While there is often a huge rift between on-the-floor employees and leadership, spending a few hours pulling metaphors from guacamole-making competitions isn’t going to make the long-lasting change you’re looking for.

From outrageous competitions to the tried and true trust-falls, third-party companies that create a stressful environment to build bonds between co-workers end up facilitating artificial experiences that at best are HR photo-op candy.

How well did that trust fall work in Mean Girls anyway?

Your Actual Problem

In the museum world, the rift between front of house staff to upper management can’t be cured with a day of forced fun. Well-intentioned by leadership, this solution doesn’t lend itself to curing what actually ails these institutions. And while I do buy into that some of these exercises open up new lines of communication, or facilitate common experiences between groups that may not mingle — it isn’t the solution for your problem.

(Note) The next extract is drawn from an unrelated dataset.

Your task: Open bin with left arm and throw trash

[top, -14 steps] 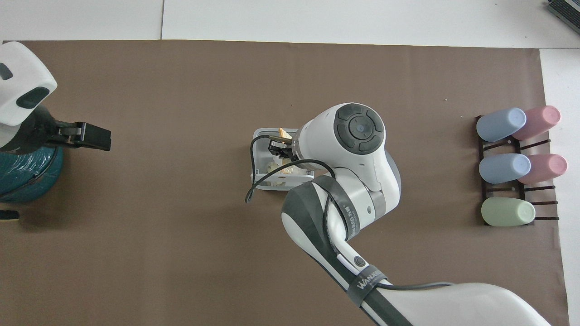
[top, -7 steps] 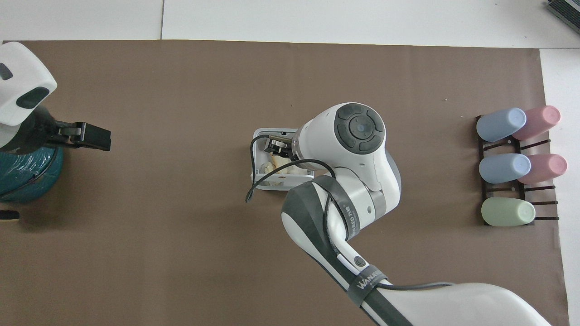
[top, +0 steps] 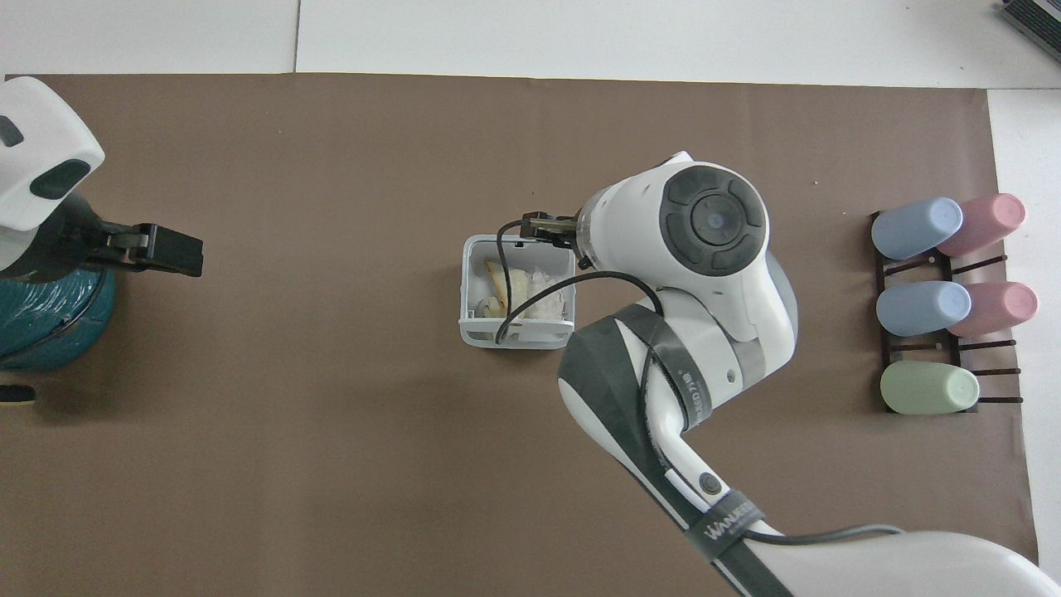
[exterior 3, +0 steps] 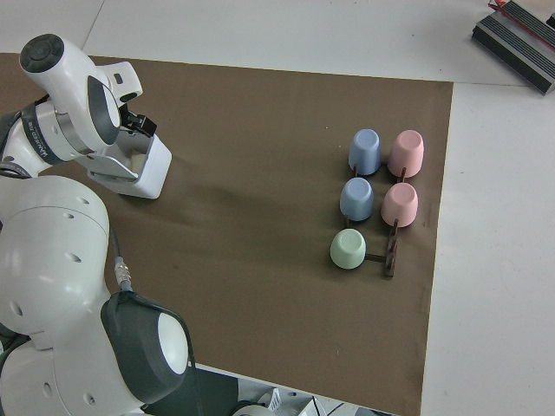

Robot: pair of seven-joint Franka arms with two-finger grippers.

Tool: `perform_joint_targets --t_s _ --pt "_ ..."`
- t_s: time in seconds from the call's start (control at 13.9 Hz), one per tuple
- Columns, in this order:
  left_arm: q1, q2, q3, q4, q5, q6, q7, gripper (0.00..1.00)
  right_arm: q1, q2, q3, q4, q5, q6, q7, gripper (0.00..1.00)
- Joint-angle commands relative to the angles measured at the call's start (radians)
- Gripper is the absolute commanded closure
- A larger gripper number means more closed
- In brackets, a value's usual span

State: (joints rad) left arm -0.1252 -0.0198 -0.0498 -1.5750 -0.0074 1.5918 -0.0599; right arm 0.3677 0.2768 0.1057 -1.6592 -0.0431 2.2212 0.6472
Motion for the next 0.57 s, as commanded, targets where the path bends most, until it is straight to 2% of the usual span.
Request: perform_joint_targets --t_s 0.0,0.22,0.5 --pt "0.004 -0.017 -0.004 -0.016 0.017 -0.012 0.003 0.00 -0.107 -0.068 0.011 -0.013 -0.072 -0.012 -0.081 0.00" --pt "0.004 -0.017 -0.002 -0.016 0.015 -0.015 0.003 0.00 -0.206 -0.120 0.011 -0.014 -0.070 -0.084 -0.168 0.00" --pt "0.004 -0.017 -0.004 -0.016 0.015 -0.013 0.003 0.00 -0.311 -0.235 -0.006 -0.013 -0.072 -0.265 -0.285 0.00"
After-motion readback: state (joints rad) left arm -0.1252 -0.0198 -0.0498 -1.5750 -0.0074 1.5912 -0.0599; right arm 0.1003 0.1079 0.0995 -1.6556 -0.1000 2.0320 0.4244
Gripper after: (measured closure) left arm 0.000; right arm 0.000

Building actual trust in your team comes from a culture change — putting your actions and money where your mouth is. Museums function off mission statements, which generically almost always fall into this format:

The mission of [museum] is to preserve, collect, and educate visitors about the [museum subject].

Fill in any words in those blanks and you still have an identity crisis at your museum. A crisis that one-off team-building experiences aren’t going to fix. Institutions need to prioritize looking inward and seeing if in their strategic plan covers unabashedly knowing who they are, how they function, and how that translates to employee expectations. Museums already struggle with portraying personality outwardly, so it stands to reason that internally it’s also going to be a battle. It’s like what the great philosopher RuPaul always says, “if you can’t love yourself, how in the hell you gonna love somebody else?”

Speak the truth Mama Ru!

Looking Inward

Logically we know relationships are built on trust, and trust takes time. What trendy team building leaves out is the idea that sure your team has to trust not only each other but the other player in this relationship is the institution itself. Teams, employees, and personnel come and go, but the policies and culture you build last longer than even the most dedicated workers.

What these experiences are advertising selling you are real things to create your inward identity; aligning around goals, building effective working relationships, reducing team members’ role ambiguity, and finding creative solutions. But for museums and non-profits in particular, booking a one-time experience to solve these problems isn’t going to cut it in the same way as investing in building systematic change. And the allure of these third-party experiences makes sense because the alternative of introspection is hard!

As Carlos Vales-Dapena puts it in his article Stop Wasting Your Money on Team Building:

“Strong relationships and trust do matter to collaboration, but they are not the starting point. They are the outcomes of dedicated people striving together.”

So think twice before booking that pricey custom experience, and think about investing in defining who you want to be and how you want to get there.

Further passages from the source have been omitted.